Task objective:
Your task is to find every line of the listing that includes "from" and copy it.

Supplied information:
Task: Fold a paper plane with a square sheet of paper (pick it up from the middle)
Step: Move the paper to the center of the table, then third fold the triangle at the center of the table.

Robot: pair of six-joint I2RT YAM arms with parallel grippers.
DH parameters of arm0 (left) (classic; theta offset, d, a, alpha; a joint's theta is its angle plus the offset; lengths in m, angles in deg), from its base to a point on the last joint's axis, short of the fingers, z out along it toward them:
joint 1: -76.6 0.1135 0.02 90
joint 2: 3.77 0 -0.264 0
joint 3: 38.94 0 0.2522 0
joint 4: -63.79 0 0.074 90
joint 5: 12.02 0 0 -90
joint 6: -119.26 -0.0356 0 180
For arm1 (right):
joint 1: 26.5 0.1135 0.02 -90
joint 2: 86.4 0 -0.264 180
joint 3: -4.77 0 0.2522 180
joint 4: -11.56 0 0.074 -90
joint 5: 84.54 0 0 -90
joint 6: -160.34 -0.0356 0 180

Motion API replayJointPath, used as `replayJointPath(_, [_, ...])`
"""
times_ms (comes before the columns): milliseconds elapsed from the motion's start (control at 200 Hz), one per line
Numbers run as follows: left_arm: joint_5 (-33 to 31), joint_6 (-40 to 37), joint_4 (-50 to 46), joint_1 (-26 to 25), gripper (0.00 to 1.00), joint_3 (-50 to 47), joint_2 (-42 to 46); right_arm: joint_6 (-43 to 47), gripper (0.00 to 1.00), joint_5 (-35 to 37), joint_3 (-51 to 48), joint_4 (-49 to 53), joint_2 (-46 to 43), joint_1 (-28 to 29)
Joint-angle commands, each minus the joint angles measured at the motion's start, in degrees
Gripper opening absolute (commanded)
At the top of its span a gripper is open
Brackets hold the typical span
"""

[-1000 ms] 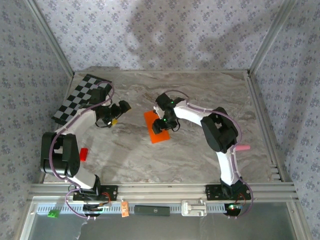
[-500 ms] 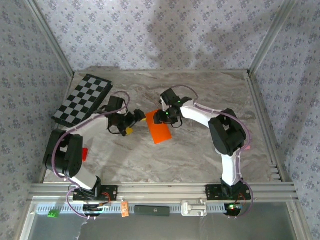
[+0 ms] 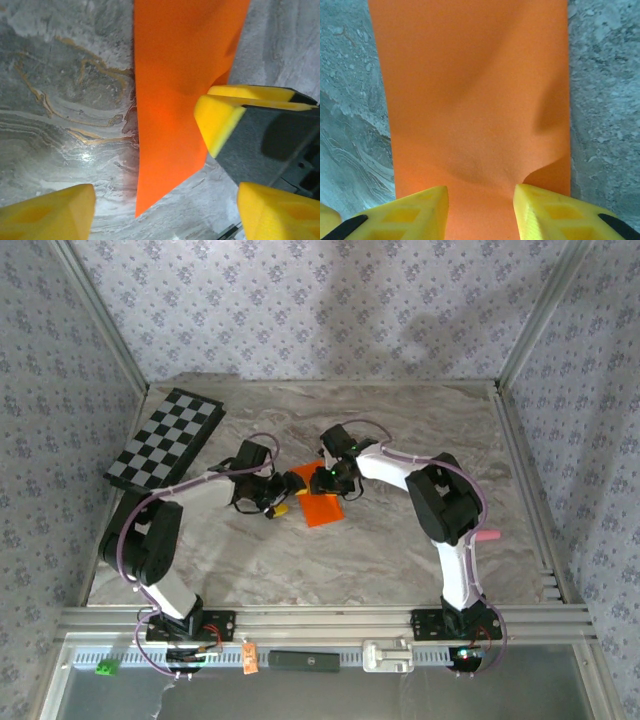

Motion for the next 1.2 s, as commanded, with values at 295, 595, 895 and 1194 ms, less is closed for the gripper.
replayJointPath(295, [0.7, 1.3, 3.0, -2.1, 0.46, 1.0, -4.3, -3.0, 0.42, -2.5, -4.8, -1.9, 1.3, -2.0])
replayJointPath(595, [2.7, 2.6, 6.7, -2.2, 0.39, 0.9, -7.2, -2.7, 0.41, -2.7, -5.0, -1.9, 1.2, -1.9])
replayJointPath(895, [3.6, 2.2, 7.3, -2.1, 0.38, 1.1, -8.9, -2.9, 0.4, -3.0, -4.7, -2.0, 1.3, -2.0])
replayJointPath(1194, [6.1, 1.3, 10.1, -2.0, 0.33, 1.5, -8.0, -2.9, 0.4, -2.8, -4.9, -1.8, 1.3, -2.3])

Written solution:
Task: Fold a paper plane with a square sheet of paper (pick it up from the middle)
DH parameters of arm0 (left) (classic; theta offset, d, a, alpha; a joint's theta is its angle plus the offset; lengths in m, angles in deg), from its base to a point on the last joint's axis, short of the fingers, z out along it toward them:
times_ms (comes before the columns): milliseconds elapsed from the motion's start (control at 200 Hz), one per line

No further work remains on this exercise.